**ASSIGNMENT**
Scan the data beneath this task and copy each line that includes "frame".

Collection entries

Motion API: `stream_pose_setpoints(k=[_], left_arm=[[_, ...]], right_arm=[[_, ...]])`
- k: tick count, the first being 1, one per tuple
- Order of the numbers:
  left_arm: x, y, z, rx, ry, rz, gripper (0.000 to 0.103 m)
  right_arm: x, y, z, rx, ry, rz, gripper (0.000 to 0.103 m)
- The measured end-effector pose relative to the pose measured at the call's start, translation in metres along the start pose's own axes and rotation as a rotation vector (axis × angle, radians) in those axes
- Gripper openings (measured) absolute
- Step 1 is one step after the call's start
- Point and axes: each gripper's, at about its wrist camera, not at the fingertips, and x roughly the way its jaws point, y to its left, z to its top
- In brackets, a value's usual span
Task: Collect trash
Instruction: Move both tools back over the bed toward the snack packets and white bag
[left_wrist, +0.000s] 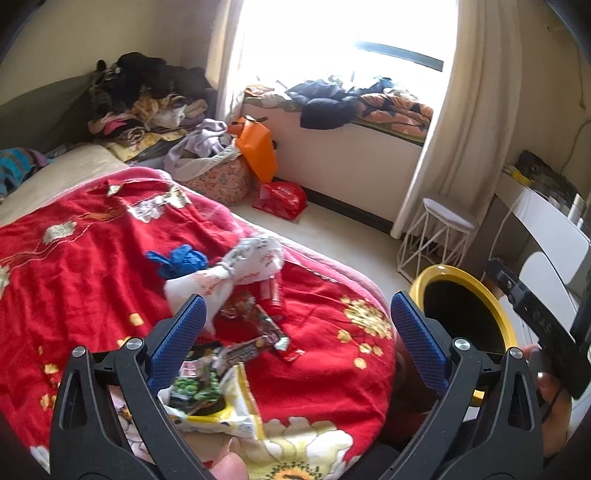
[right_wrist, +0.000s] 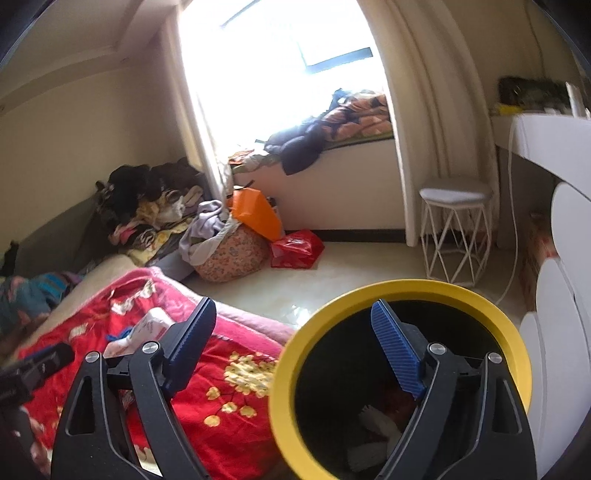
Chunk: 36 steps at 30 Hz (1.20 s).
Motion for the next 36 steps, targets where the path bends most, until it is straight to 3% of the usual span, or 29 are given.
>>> stream_pose_setpoints(k=[19,28,32,36], left_arm=[[-0.006,0.074,0.011,-0.138,-0.017,0.088,0.092],[0.007,0.105,0.008,-0.187,0.018,0.097,0.092],[0.018,0.124,0.002,-0.243,0.045,0.066,0.092],[0.031,0.139,-0.004,-0.287,0.090,0.054,0.092]], right_arm=[[0.002,0.097,-0.031,-0.213,0.081,0.215,0.084],[0.013,0.124,-0.047,-0.223,0.180,0.309,0.084],[0.018,0.134,-0.053,-0.232,0.223,0.334,0.084],[0.024,0.144,-0.062,-0.239,0.272,0.352,0.078]])
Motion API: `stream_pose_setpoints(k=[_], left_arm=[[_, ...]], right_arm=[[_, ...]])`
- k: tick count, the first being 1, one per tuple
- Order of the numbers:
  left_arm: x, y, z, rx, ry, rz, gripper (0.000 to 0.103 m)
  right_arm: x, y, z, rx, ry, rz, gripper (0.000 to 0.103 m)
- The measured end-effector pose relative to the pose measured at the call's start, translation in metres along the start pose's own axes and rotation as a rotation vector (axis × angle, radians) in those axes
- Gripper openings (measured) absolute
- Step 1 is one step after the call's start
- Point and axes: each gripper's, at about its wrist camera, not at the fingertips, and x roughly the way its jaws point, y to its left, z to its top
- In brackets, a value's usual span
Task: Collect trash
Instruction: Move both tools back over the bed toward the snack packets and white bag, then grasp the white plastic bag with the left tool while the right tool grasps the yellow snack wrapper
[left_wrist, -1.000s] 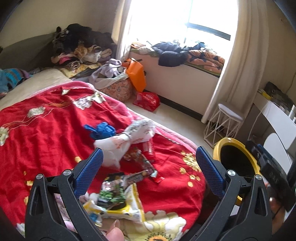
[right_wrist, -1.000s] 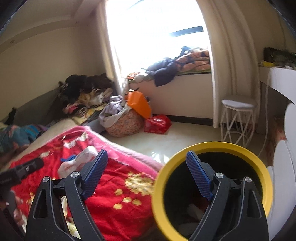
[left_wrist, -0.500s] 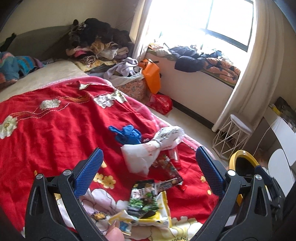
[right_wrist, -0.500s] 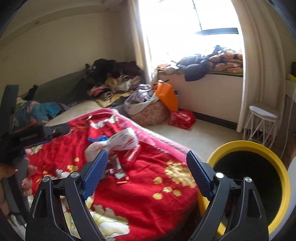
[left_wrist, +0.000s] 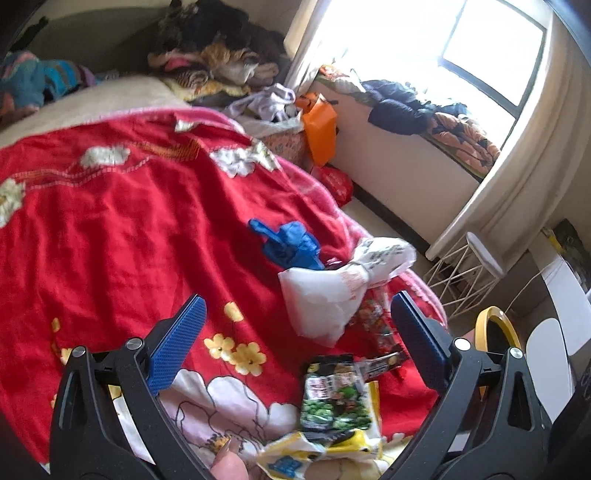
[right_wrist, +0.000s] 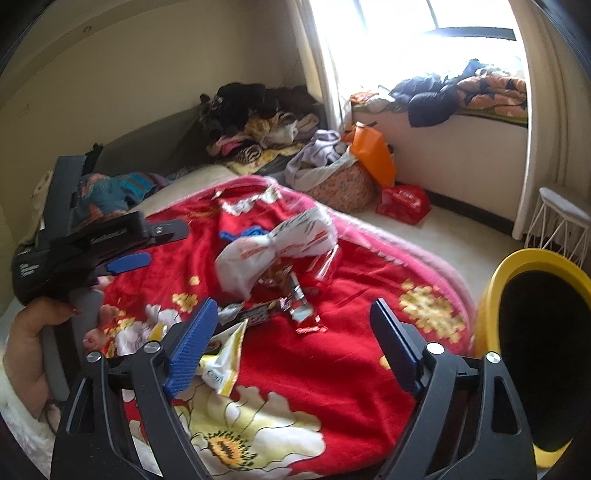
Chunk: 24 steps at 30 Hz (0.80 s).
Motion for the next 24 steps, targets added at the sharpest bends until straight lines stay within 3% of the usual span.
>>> stream_pose_setpoints(k=[7,14,24], left_arm=[[0.021,0.011,0.002,-0.022,0.078,-0.057,0.092],[0.037,0.001,0.006,0.026,0.141,-0.119,0.092],[0.063,0.001,0.008,0.039,0.217,-0.127,0.085]], right_arm=[[0.018,0.023,-0.008,-0.036,0.105,0.053,0.059],[0.039,0.031,-0.016,-0.029,0.215,0.088,0.042],[0.064,0.027,-0.019,0.051,0.308,0.175,0.029]])
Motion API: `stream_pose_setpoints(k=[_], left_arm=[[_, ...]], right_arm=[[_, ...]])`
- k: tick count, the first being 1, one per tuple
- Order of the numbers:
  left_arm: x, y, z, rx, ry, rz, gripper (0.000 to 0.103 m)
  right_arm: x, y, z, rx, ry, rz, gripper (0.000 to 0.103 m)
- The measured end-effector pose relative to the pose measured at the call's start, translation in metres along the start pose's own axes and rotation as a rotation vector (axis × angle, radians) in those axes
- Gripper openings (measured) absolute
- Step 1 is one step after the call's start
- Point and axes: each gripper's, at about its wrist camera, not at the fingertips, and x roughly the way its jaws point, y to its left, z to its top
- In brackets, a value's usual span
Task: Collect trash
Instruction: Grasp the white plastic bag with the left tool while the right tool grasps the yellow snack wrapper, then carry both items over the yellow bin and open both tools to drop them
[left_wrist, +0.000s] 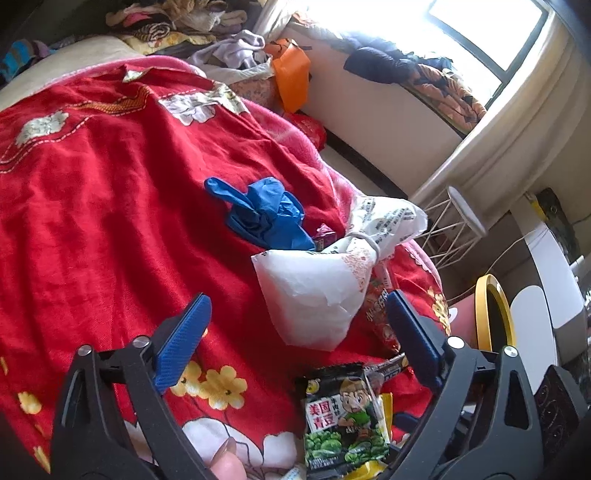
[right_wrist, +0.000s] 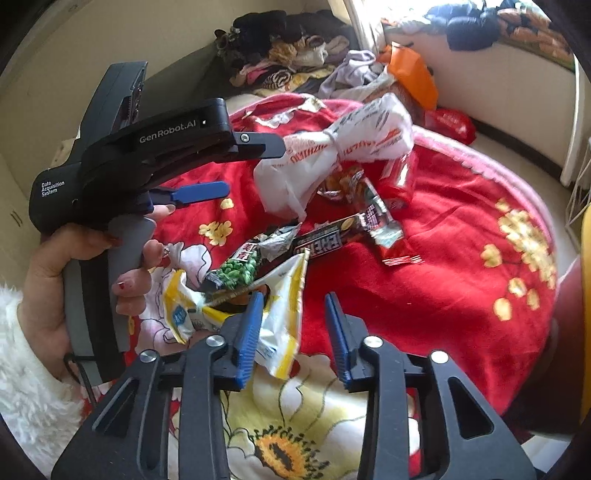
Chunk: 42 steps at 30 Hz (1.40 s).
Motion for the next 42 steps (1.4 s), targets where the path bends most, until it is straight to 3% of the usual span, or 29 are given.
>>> stream_pose_setpoints(k=[5,12,15,19,35,42], left_arm=[[0.006,0.004,-0.001,-0.017,0.014,-0.007,0.075],[0.013,0.001,-0.004,-0.022,0.037,-0.020,0.055],[0.013,-0.002,-0.004,-0.017,0.038,-0.030,0.040],[0.006,-0.008,-0.004,-0.001,0.015,-0.026,0.032],[-0.055,-0.035,0.001,0.068,-0.150,-0.043,0.028],[-0.075,-0.040,0.003,0.065,-0.198,-0.041,0.027]], right_arm=[[-0.001,0.008,-0.001,-0.034,0.017,0.031,0.014],[-0.015,0.011,-0.002,-0.049,-0.024,0.023,0.010],[-0.026,0.010,0.000,-0.065,-0.052,0.007,0.009],[-0.044,0.010,0.000,-0.085,-0.108,-0.025,0.008],[-0.107,-0.019,0.002,-0.044,-0.300,-0.023,0.007],[-0.115,-0.024,0.006,-0.036,-0.348,-0.039,0.007]])
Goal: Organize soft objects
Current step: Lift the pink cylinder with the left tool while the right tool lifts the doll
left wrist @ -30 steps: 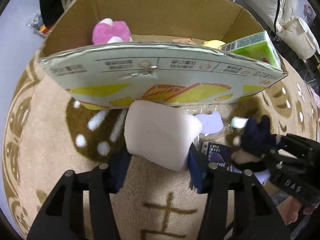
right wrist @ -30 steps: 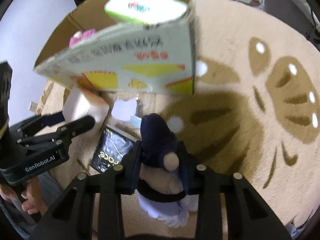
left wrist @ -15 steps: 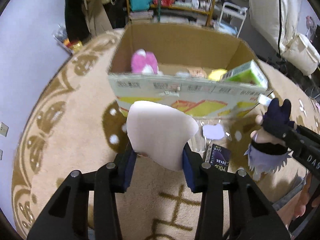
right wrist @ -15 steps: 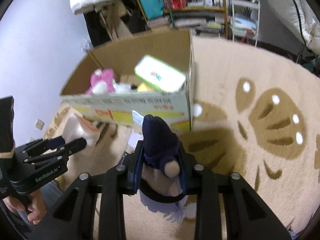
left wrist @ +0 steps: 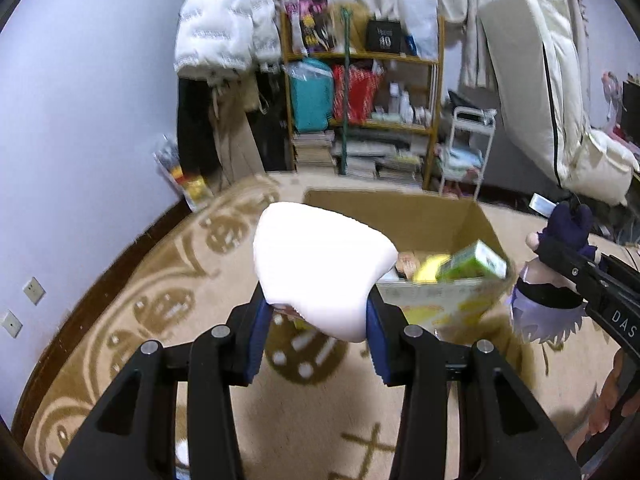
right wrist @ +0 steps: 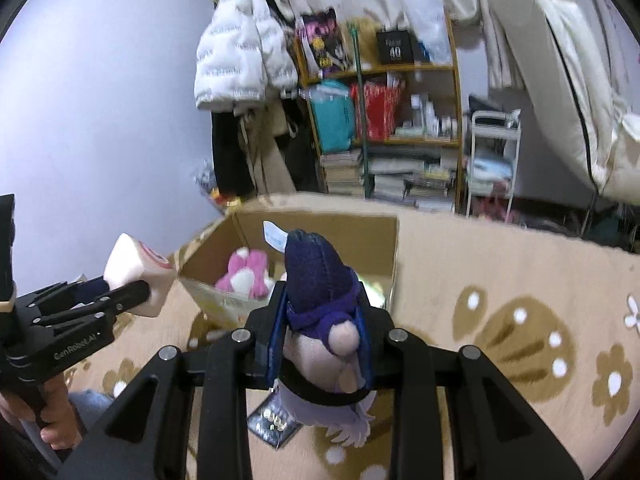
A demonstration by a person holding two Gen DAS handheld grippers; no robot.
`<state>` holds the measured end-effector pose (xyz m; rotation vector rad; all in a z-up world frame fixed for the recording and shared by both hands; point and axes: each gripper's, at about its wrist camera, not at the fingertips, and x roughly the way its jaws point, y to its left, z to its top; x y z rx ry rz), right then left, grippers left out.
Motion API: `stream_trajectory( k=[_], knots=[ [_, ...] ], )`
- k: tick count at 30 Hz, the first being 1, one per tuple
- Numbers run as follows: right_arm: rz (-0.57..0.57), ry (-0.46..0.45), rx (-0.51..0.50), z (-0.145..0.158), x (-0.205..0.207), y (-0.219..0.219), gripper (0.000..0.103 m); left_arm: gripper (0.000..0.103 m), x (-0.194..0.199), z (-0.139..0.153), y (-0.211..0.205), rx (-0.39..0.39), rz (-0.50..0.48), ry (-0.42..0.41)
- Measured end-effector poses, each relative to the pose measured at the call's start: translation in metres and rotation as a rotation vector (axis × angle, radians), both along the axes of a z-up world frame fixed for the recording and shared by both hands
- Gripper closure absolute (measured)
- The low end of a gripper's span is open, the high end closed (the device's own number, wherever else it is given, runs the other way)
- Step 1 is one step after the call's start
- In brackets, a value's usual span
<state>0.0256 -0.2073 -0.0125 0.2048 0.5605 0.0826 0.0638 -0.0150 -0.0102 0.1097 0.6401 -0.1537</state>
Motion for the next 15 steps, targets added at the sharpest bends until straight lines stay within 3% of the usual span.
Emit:
stream_trajectory(
  k=[15],
  knots=[
    [-0.030, -0.141, -0.012, 0.038, 0.024, -0.006, 0.071, 0.061, 0.015, 0.037, -0.005, 0.004, -0.002, -0.183]
  ],
)
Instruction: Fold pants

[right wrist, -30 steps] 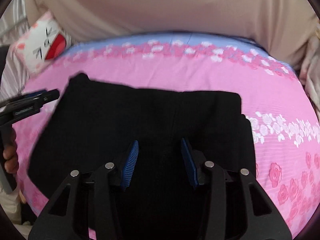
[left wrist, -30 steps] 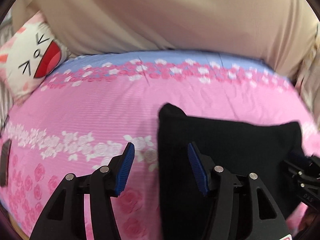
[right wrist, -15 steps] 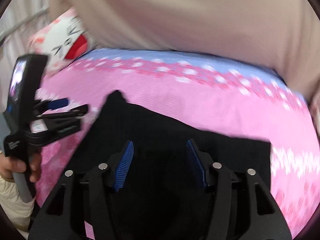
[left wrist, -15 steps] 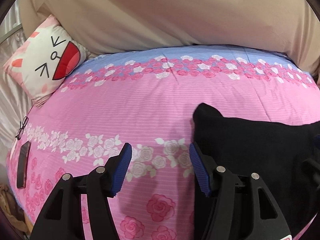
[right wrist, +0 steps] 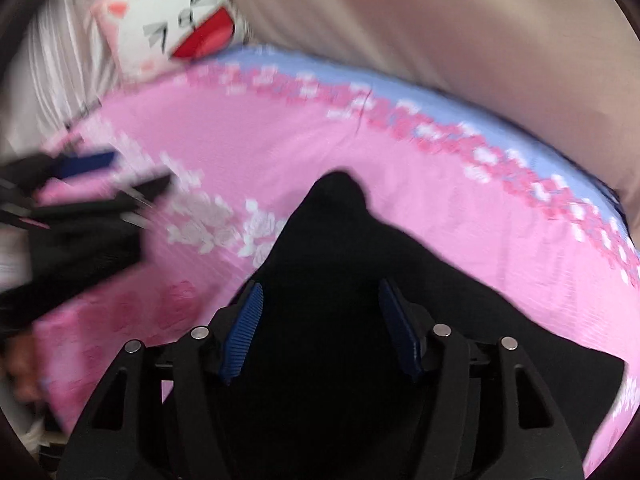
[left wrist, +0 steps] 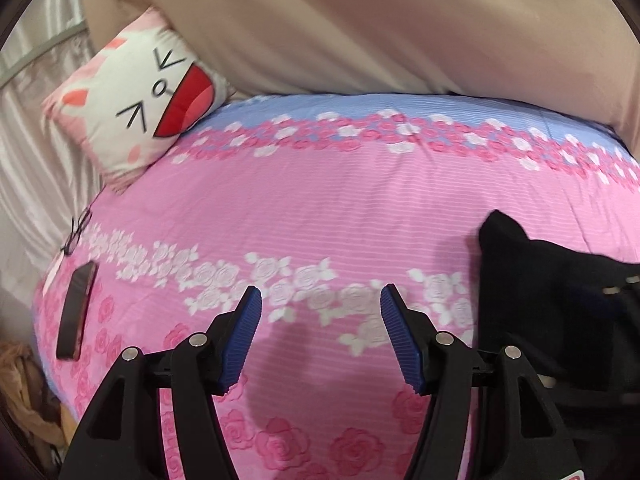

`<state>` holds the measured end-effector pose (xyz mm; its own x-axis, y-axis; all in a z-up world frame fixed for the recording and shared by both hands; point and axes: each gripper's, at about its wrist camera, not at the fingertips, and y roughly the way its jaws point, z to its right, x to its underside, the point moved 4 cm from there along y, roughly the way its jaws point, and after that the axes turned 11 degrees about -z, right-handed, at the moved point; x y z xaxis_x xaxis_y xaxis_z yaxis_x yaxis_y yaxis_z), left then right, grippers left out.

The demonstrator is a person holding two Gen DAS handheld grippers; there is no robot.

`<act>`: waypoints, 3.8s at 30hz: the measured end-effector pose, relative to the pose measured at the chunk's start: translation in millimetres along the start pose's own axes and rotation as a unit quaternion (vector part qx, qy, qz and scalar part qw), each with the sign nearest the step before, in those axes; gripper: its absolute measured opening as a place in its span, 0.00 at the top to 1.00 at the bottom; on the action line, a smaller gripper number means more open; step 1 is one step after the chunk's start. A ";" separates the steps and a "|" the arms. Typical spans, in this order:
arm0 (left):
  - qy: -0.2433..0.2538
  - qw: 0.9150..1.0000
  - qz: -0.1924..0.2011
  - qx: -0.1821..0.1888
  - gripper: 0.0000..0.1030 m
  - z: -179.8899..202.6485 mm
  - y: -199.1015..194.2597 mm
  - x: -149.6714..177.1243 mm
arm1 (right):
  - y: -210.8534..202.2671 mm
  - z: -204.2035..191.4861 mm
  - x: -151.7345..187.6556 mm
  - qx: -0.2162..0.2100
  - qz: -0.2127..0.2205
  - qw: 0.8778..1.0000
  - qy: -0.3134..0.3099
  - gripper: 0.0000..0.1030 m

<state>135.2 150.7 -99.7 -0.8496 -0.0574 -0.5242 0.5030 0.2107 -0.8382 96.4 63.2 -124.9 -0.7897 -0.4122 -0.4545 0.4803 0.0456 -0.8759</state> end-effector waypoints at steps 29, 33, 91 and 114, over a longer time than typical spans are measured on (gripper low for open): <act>0.123 0.990 0.009 0.069 0.31 117.8 -44.0 55.5 | -40.6 181.9 111.4 -0.027 0.020 0.974 0.223 0.41; 0.120 0.991 0.000 0.052 0.30 115.6 -35.7 57.8 | -78.4 190.9 117.8 -0.044 0.062 0.962 0.262 0.47; 0.105 0.994 0.012 0.023 0.10 117.9 -51.8 95.1 | -117.7 181.6 204.6 0.048 0.046 0.960 0.270 0.05; 0.075 0.992 0.023 0.095 0.05 102.3 -73.2 90.6 | -144.3 197.0 227.3 -0.070 0.076 0.948 0.299 0.27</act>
<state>37.7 30.3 -101.2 -0.8316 0.0965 -0.5469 0.5510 0.0206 -0.8342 -77.3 -216.4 -70.0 -0.8113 0.1977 -0.5502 0.5829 0.2016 -0.7871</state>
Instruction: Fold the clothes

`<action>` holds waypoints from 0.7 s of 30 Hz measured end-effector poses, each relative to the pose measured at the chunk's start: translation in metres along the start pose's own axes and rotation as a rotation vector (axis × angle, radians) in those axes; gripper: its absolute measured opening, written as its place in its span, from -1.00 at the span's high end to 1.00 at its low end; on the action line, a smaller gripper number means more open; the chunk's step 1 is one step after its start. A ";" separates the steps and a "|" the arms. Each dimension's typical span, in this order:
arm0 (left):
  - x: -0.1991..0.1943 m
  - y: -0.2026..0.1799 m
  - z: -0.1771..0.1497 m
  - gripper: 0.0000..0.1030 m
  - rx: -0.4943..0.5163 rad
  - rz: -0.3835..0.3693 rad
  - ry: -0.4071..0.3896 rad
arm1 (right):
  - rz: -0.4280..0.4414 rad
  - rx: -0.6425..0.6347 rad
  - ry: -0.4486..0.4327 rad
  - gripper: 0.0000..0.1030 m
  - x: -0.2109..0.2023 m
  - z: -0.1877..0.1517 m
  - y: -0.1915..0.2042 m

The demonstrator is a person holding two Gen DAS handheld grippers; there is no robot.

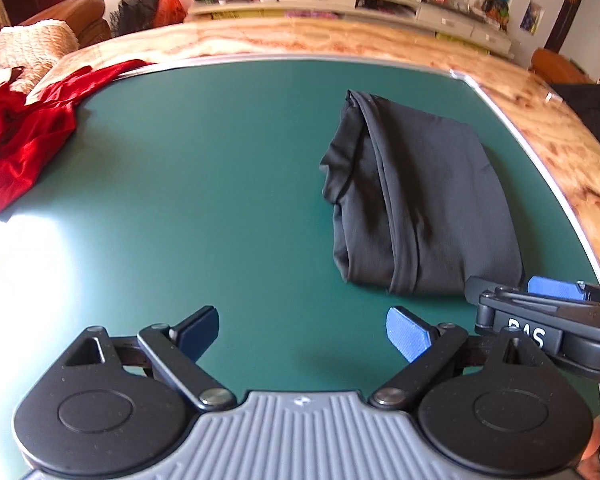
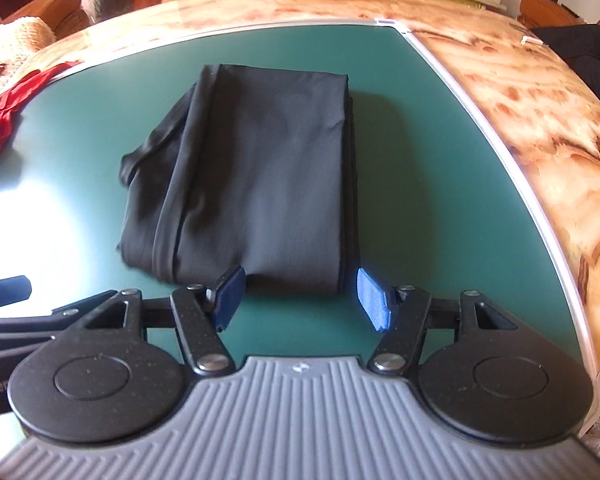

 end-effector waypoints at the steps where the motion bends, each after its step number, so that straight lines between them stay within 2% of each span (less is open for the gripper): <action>1: -0.002 0.000 -0.006 -0.84 0.002 0.013 -0.009 | 0.004 0.000 -0.013 -0.36 -0.003 -0.005 -0.001; 4: -0.011 -0.003 -0.020 -0.84 0.010 0.047 -0.052 | -0.003 -0.006 -0.059 -0.36 -0.011 -0.018 -0.002; 7: -0.016 -0.004 -0.032 -0.84 0.009 0.064 -0.053 | -0.013 -0.017 -0.093 -0.36 -0.019 -0.031 -0.003; 10: -0.017 -0.004 -0.044 -0.84 -0.019 0.073 -0.035 | -0.010 -0.011 -0.087 -0.36 -0.021 -0.041 -0.005; 13: -0.018 -0.007 -0.054 -0.84 0.009 0.131 -0.048 | 0.014 -0.007 -0.085 -0.36 -0.022 -0.050 -0.007; 21: -0.017 -0.015 -0.063 -0.84 -0.014 0.131 -0.081 | 0.056 0.010 -0.107 -0.36 -0.018 -0.061 -0.021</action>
Point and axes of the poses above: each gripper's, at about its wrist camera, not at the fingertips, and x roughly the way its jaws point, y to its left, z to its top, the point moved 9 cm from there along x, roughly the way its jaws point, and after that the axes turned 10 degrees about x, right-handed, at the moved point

**TASK OUTPUT**
`<state>` holds the measured end-effector pose (xyz m; rotation vector rad; all in a z-up world frame fixed for the recording and shared by both hands; point and axes: each gripper's, at about its wrist camera, not at the fingertips, and x roughly the way its jaws point, y to its left, z to its top; x y z rx ry rz), right then left, grippers left out.
- Measured end-effector poses, each relative to the pose measured at the call's start: translation in metres and rotation as a rotation vector (axis × angle, radians), both along the axes of a z-up world frame fixed for the recording and shared by both hands
`<state>` holds the measured end-effector pose (xyz mm; its own x-axis, y-axis; all in a z-up world frame fixed for the recording and shared by both hands; point and axes: each gripper's, at about its wrist camera, not at the fingertips, and y roughly the way its jaws point, z to its right, x to its underside, the point moved 4 cm from there along y, roughly the way its jaws point, and after that the axes turned 11 degrees about -z, right-handed, at the moved point; x y z xaxis_x xaxis_y xaxis_z yaxis_x yaxis_y yaxis_z), left then right, grippers left out.

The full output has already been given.